相比于其他的Cas蛋白，Cas12f1蛋白的分子量普遍较小(400~700AA)，其中Un1Cas12f1的分子量约61.5 kD，可用于靶标核酸的分子检测(详细信息请参考PMID: 30337455)。

✽ 标准化定义的反式剪切活性：在总体积为20 μL的1 × HOLMES Buffer 1 [pH 8.5]反应体系中，37℃反应条件下，1 min内切割1 pmol ssDNA探针所需的Cas12f酶量定义为1 transU。本公司提供的Cas酶transU数值可于COA检测报告中查询。

1.1.Un1Cas12f1的反式剪切：本实验中使用3种ssDNA靶标序列，分别命名为Target ssDNA1，Target ssDNA2，Target ssDNA3，并针对不同靶标序列设计了对应的sgRNA。同时，在剪切反应体系中加入ssDNA报告探针,该探针5′端标记荧光报告基团(FAM)，3′端标记荧光淬灭基团(BHQ1)。实验结果表明，当Un1Cas12f1在对应sgRNA引导下与特异靶标ssDNA形成三元复合物后，便会被激活针对ssDNA的高效反式剪切活性，将体系中的ssDNA报告探针切碎，从而发出荧光信号。

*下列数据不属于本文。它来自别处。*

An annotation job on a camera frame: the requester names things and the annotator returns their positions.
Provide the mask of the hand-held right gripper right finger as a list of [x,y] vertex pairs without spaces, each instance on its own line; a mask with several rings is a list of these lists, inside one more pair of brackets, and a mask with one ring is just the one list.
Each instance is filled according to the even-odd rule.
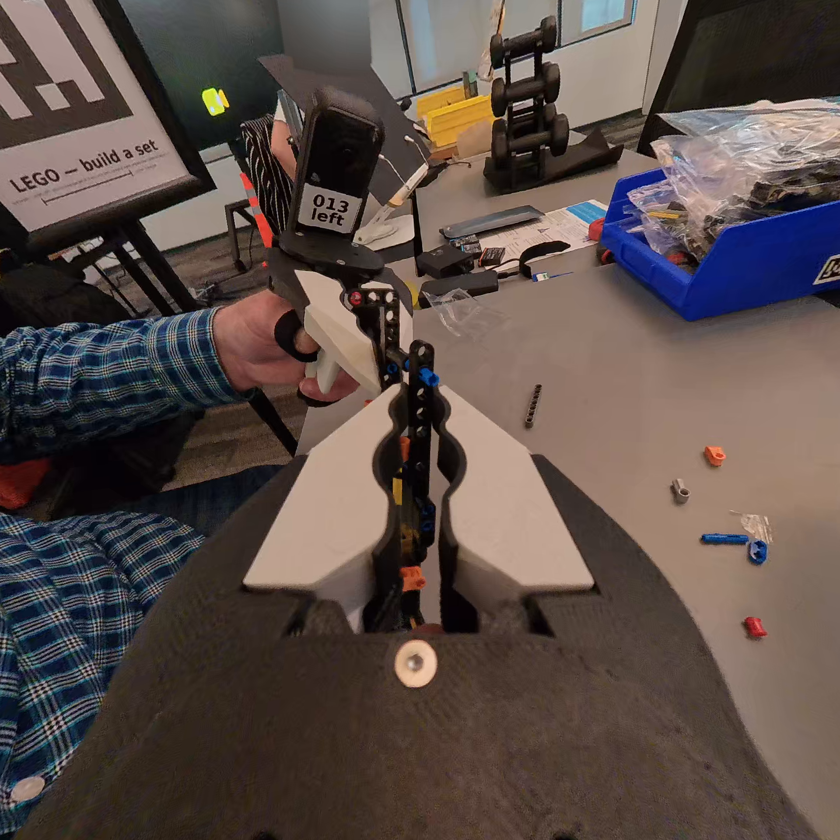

图1:不同ssDNA靶标存在下Un1Cas14a1反式剪切的结果。
Fig 1. Results of Un1Cas14a1 collateral cleavage in the presence of different target ssDNA.

1.顺式切割实验

◆ 顺式剪切体系中Target DNA可为ssDNA或带PAM序列的dsDNA。
◆ 若用核酸电泳来分析顺式剪切产物，建议使用dsDNA靶标，因为ssDNA靶标会被反式激活的Cas12b进一步切碎。对于20 μL顺式剪切应体系，推荐target DNA的使用量为100 ng～500 ng，且target DNA片段长度在300 bp～3 kb范围内。不同长度target DNA需要的Cas酶和sgRNA的量需要根据target DNA的摩尔量计算，建议保持Cas酶:sgRNA:target DNA的摩尔比为10:10:1，以尽量确保target DNA被剪切完全。
◆ 60℃反应30 min~1 h，85℃灭活5 min，核酸电泳分析顺式剪切产物。

2.反式剪切实验

◆ 反式剪切体系中Target DNA可为ssDNA或带PAM序列的dsDNA。
◆ 反式剪切体系中各组分的用量可以根据不同的实验目的进行调整，用量较少时可先将各组分稀释后加入体系，AapCas12b Nuclease可用1×HOLMES Buffer1稀释，稀释后需立即使用（若要稀释后的Cas12酶长期保存，请使用Cas12 Dilution Buffer，#32012），sgRNA、Target DNA及ssDNA Reporter可用Nuclease-free Water稀释，但极低浓度的Target DNA（例如LOD实验）建议用0.1% Tween 20稀释并使用低吸附的离心管、吸头等耗材。
◆ 反式剪切体系中探针的用量和预期反应到达平台期的时间可参考各批号Cas酶transU的具体数值，详见本公司提供的COA检测报告。
◆ 实时荧光定量PCR仪检测荧光信号，60℃反应，每30 sec采集一次荧光信号。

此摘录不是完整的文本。